An Interview with Aryo Danusiri (Director)
Cinema Beyond Friendship
Q: Why did you choose an observation style of filming?
AD: I studied anthropology until graduate school, and furthermore studied visual ethnology. Because of this, I decided to make it as observational cinema. I studied filmmaking by myself, just while reading books. I decided to make a movie because movies are powerful. There are many of anthropology books but people do not read them a lot. I thought that showing what I had learned through a movie would be more powerful than reading a book. Even for my own research, I think that, more than writing a book, putting it in images would allow more people to have a look at it. Cultural knowledge is transmitted through written words but I think that there is something else movies can transmit. I think that what allows this the most is the fact of going through human beings.
Q: You are from Jakarta but why did you choose Aceh as material?

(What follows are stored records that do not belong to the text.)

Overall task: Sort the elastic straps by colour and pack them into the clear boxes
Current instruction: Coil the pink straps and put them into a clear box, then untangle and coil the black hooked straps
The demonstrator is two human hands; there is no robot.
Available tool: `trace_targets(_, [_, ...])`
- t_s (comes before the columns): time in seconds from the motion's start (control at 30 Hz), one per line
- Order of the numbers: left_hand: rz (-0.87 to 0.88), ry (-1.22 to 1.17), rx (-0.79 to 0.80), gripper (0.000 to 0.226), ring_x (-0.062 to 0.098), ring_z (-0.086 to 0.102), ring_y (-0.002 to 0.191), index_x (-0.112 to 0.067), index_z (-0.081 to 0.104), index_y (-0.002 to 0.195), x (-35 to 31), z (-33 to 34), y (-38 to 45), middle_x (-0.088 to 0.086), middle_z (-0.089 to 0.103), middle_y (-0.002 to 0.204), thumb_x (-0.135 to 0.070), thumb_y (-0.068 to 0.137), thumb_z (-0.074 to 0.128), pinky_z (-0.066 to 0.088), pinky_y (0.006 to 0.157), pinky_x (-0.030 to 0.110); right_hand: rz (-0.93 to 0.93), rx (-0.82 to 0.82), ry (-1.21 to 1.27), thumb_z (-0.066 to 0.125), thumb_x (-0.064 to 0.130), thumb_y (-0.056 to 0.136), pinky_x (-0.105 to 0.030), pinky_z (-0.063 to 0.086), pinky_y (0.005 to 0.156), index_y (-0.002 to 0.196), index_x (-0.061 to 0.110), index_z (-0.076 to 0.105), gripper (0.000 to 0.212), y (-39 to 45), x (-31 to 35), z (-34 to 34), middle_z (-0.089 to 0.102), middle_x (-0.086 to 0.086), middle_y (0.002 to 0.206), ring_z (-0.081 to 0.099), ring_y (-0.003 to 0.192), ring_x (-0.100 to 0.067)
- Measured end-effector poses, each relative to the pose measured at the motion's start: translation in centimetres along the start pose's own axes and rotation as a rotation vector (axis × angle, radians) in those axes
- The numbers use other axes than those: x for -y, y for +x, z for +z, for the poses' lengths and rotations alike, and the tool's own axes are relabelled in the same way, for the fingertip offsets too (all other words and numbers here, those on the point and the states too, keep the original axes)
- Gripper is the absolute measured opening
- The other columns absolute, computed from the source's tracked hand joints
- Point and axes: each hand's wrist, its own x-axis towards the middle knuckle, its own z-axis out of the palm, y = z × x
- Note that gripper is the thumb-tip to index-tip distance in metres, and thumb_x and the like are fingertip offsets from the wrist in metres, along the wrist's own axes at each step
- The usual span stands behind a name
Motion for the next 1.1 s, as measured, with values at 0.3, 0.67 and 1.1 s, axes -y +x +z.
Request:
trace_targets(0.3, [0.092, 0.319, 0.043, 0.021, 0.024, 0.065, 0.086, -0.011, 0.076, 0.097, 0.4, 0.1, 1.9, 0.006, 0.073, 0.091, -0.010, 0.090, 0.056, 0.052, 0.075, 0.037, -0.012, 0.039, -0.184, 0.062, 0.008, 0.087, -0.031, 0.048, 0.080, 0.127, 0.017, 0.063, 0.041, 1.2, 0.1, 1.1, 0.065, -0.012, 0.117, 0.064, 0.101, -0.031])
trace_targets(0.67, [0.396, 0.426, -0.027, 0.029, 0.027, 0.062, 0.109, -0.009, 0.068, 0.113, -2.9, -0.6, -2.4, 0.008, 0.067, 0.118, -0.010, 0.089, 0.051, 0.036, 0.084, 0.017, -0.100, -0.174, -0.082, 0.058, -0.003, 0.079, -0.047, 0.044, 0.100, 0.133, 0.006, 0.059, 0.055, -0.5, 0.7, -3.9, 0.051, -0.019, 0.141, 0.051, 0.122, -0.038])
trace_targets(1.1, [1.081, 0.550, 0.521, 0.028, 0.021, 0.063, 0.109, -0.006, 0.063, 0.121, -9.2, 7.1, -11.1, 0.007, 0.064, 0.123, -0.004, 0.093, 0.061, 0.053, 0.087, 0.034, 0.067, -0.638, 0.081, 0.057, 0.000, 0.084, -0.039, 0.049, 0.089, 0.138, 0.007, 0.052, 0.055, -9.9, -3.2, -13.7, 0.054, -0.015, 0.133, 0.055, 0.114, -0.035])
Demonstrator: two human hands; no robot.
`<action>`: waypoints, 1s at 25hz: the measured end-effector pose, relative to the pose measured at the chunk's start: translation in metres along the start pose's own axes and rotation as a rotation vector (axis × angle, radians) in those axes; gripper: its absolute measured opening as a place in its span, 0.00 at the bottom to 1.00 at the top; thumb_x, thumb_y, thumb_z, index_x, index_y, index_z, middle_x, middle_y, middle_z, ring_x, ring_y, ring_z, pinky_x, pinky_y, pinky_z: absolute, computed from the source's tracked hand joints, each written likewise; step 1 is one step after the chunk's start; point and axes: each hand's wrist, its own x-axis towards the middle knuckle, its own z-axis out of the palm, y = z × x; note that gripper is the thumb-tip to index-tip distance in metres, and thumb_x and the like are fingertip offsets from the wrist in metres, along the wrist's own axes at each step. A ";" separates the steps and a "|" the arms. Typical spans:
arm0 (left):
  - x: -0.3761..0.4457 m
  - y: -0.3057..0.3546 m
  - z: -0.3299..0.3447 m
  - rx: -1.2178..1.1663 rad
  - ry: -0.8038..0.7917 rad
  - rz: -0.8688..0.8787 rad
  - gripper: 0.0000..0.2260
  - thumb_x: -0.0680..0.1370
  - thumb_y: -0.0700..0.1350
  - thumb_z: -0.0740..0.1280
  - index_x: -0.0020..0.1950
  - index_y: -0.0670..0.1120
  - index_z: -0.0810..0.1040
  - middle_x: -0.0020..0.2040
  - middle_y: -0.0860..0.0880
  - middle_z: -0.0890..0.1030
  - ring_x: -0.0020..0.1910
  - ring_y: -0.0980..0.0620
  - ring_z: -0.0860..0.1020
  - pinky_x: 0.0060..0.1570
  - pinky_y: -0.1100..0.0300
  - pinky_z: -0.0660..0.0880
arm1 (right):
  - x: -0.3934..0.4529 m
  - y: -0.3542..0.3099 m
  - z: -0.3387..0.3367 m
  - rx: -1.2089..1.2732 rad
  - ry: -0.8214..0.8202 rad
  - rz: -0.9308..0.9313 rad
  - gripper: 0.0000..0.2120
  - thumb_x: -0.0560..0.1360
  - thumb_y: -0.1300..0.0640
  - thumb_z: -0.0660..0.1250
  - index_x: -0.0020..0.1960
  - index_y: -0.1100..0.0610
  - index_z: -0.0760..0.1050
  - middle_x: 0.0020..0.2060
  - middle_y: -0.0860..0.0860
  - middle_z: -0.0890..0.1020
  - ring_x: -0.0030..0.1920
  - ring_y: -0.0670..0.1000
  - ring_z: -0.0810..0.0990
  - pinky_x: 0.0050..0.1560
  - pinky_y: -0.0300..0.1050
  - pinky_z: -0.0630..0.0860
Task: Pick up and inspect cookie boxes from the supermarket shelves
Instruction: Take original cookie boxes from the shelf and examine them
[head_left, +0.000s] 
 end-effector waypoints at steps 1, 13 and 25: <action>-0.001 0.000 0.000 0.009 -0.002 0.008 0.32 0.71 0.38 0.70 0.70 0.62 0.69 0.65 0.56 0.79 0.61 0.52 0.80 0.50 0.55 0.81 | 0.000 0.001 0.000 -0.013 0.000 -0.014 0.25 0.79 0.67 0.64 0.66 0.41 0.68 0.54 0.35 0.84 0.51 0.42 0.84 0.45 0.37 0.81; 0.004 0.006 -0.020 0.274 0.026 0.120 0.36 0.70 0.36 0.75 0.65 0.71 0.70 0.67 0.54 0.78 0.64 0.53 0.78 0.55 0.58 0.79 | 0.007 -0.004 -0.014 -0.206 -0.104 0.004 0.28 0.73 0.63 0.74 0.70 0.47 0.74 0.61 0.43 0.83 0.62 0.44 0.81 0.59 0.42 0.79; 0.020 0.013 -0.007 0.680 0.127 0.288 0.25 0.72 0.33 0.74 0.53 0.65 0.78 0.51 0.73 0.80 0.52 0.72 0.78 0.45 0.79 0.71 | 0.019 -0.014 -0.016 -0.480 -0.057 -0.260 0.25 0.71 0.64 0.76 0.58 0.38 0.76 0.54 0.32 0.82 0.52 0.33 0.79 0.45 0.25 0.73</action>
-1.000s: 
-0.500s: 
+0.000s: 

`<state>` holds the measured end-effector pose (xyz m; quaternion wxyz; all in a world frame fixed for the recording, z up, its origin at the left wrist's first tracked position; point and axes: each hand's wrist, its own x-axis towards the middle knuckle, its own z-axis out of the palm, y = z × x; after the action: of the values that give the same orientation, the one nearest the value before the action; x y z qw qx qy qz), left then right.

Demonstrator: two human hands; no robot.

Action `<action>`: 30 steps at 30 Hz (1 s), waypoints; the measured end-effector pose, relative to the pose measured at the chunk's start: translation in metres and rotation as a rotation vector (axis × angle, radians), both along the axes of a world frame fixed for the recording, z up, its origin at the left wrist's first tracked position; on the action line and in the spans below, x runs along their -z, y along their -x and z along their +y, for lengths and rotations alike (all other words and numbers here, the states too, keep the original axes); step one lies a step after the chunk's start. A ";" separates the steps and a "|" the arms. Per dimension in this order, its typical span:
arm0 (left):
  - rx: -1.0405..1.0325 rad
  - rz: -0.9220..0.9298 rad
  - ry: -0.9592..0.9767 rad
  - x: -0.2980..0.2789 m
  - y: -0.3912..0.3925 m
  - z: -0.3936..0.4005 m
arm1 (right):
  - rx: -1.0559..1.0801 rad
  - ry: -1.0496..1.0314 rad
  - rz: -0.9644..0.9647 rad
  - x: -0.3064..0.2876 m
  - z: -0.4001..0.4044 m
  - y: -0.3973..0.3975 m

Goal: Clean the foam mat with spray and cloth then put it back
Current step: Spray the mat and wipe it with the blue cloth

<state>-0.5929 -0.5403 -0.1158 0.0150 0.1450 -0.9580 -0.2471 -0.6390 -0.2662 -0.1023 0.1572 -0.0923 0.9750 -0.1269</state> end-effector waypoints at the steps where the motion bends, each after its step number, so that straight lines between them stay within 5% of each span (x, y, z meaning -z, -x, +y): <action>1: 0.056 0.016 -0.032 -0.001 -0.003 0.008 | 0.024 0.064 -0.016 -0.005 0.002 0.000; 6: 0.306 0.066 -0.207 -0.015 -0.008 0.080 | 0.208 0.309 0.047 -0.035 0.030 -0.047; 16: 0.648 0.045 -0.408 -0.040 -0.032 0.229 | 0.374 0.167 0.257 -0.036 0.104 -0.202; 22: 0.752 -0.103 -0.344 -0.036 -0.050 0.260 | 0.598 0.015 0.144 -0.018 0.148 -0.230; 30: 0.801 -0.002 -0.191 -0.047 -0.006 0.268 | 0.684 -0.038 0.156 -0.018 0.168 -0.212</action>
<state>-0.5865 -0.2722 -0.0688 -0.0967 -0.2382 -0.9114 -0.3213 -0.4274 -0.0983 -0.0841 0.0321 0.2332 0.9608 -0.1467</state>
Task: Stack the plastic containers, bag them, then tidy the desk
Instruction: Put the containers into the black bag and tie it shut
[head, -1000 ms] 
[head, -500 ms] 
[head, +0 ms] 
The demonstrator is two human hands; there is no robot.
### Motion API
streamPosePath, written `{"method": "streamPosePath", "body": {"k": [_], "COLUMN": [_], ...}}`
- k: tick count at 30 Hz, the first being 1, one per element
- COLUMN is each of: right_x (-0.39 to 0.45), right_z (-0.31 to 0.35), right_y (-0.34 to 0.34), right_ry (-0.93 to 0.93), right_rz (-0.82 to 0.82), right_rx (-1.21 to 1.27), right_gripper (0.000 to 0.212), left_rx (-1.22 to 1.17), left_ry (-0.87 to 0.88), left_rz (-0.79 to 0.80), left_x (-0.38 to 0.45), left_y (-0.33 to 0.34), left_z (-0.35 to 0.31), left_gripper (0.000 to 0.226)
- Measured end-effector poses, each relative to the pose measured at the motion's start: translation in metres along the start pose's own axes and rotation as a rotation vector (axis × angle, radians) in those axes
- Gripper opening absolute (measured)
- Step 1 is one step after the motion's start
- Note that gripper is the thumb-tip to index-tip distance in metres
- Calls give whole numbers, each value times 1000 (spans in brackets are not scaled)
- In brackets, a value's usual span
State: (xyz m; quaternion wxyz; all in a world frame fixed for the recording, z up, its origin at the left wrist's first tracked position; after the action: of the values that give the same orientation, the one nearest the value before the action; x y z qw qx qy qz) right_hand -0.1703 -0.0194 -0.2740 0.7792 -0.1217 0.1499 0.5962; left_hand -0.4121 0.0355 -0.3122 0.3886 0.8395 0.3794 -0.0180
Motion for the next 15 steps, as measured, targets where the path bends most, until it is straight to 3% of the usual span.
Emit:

AD: As you know Indonesia is an island nation, we have few opportunities to receive information about the other islands, newspapers and television do not cross over islands. This lack of information makes us try to learn more about the others. There are also people in the world who carry stereotypes, have negative views. So I wanted to go and look by myself. This might be a negative view but for Indonesians, Aceh is seen as a war zone, a place of continual conflict. On another side, Aceh is one of the second poorest provinces of Indonesia. Even now, one year after the Aceh tsunami, reconstruction is not on its way. It is easy to build a house but why is it still not done over there? Especially, why is the reconstruction of Aceh not done? There are people who have negative and stereotypical views about all this, but in reality, building a house is quite difficult. I wanted to make a movie about what was difficult, the key questions of the problem.
Q: You started filming after building relationships?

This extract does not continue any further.